An ultra-modern bank building rented by AIB at Cornelscourt in Dublin 18 attracted combined bids of almost €70 million before being sold to a Dublin investor for close to €5 million.
The exceptional level of domestic and overseas interest in the investment reported by Jane Dolan of DTZ was due in part to the unique style of the building and the strength of the covenant, but more particularly to the fact that the sale includes a development site of almost an acre beside the bank.
The €5 million sale price is well short of the €16 million paid for it during the property bubble in 2007 when it was bought by property developer Paddy Shovlin at a yield of no more than 2 per cent.
Bank of Scotland (Ireland), who provided funding for the investment, triggered the latest sale by appointing Simon Coyle of Mazars as receiver to the property.
AIB spent less than €7 million on building and fitting out the bank before selling it on to Shovlin at €16 million.
The three-storey landmark building occupies the site of the first, experimental drive-through bank in Ireland – there was also one on Baggot Street – which opened for business in 1990 and closed 12 years later following the switch over to electronic banking through ATM machines.

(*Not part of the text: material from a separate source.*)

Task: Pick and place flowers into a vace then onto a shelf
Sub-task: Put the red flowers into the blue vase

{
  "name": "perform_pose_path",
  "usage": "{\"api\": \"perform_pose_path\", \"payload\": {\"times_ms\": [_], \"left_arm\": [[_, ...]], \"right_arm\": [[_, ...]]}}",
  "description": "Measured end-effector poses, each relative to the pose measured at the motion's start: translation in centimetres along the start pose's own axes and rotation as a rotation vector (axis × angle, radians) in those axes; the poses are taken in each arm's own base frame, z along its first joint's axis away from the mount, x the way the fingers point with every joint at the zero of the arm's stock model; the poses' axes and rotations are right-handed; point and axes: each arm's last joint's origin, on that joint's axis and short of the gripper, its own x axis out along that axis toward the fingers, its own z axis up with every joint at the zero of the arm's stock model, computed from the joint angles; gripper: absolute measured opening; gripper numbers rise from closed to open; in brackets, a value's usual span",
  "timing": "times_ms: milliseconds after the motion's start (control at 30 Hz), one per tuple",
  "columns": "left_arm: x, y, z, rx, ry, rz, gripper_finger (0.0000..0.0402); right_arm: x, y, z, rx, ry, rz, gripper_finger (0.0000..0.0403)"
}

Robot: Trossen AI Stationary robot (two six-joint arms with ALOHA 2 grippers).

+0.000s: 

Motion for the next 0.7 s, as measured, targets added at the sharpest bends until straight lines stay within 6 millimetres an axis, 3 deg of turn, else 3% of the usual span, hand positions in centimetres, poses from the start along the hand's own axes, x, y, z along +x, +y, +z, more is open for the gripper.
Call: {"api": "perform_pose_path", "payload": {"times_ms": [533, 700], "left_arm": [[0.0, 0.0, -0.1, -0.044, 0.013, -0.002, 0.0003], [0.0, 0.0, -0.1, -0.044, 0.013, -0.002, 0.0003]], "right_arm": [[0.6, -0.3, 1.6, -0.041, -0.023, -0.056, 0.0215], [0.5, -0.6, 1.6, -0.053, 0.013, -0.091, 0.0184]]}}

AIB then secured planning permission to demolish the single-storey circular building and replace it with a substantially larger block to accommodate its South Dublin Business Centre as well as a branch office. The building has an overall floor area of 1,685sq m (18,145sq ft) and is highly visible from both sides of the N11 and the Old Bray Road.
AIB is paying a rent of €360,000 per year on a 40-year lease with upwards-only rent reviews. The bank has a break option nears the end of 2022.
The investment property occupies 0.07 of a hectare (0.27 of an acre) out of the overall site area of 0.47 of a hectare (1.16 acres).
The new owner will have the option to develop or sell the adjoining site which has a mixed use zoning.
At one stage Mr Shovlin considered building two high-rise apartment blocks but the plan was judged too large by the local planners.
The latest indications are that the planners may endorse a mixed commercial and residential scheme.